Ironi Ujian Nasional
Berita terhangat di sekitar saya minggu ini adalah antusiasme para sepupu yang berhasil lulus ujian nasional di tingkat SD dan SMP. Perbincangan berlanjut mengenai nilai ujian akhir nasional yang paling kecil yang mereka dapatkan pada mata ujian Bahasa Indonesia. Fenomena ini mengingatkan saya pada nilai ujian semasa mengenyam pendidikan dasar dan menengah dulu. Nilai yang saya raih tidak begitu bagus, tetapi cukup memuaskan (cukup untuk sekedar lulus). Saat SD nilai ujian nasional saya hanya enam koma, lalu naik menjadi tujuh koma saat SLTP dan untungnya di bangku SMA naik lagi menjadi delapan koma berkat mengikuti ekstrakulikuler Karya Ilmiah Remaja.
Fenomena lain yang banyak dibahas media cetak, elektronik dan media daring adalah angka ketidaklulusan siswa banyak disumbangkan oleh mata ujian yang sama, Bahasa Indonesia.

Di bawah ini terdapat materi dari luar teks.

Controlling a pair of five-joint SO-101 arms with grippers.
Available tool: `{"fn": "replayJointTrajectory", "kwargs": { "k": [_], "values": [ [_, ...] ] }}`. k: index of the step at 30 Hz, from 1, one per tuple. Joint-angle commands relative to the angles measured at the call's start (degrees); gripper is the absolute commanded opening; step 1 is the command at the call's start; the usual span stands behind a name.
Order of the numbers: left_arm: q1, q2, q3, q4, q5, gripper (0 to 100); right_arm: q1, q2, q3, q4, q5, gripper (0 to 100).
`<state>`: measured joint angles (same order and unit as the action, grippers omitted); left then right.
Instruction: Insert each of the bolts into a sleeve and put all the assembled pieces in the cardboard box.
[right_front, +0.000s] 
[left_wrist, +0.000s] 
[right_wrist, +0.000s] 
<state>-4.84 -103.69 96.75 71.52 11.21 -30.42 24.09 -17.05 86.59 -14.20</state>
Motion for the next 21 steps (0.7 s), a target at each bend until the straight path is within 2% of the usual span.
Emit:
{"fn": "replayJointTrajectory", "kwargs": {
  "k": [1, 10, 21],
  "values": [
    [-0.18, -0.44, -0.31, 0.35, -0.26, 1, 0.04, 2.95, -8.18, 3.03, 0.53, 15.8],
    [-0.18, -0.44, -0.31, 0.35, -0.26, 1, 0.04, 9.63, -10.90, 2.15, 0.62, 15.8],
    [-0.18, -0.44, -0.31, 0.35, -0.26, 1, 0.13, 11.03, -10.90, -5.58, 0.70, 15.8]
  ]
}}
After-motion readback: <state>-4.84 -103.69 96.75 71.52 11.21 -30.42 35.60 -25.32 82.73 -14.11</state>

Kalau melirik fenomena lain di kalangan siswa sekarang, yaitu merebaknya penyakit penggunaan bahasa alay, saya pribadi menilai ini fenomena yang wajar, bahkan sangat menggembirakan. Mengapa? Setidaknya, para remaja alay tersebut mungkin bisa mempertimbangkan untuk belajar menggunakan bahasa Indonesia yang baik dan benar untuk membantu diri mereka sendiri menghadapi ujian Bahasa Indonesia. Lalu, ada selentingan dari sepupu saya,
“Walaupun alay, ada kok yang tetap lulus UN Bahasa Indonesia”
Wah, kalau itu sih, sudah rahasia umum. Tidak perlu saya jelaskan :p
Kesimpulan saya kali ini, bertobatlah wahai kalian remaja alay, kembalilah ke jalan yang benar (EYD), semoga kalian diberikan bekal yang cukup untuk menempuh UN tahun depan. Bagi yang masih bersikeras alay, bersiaplah mulai dari sekarang.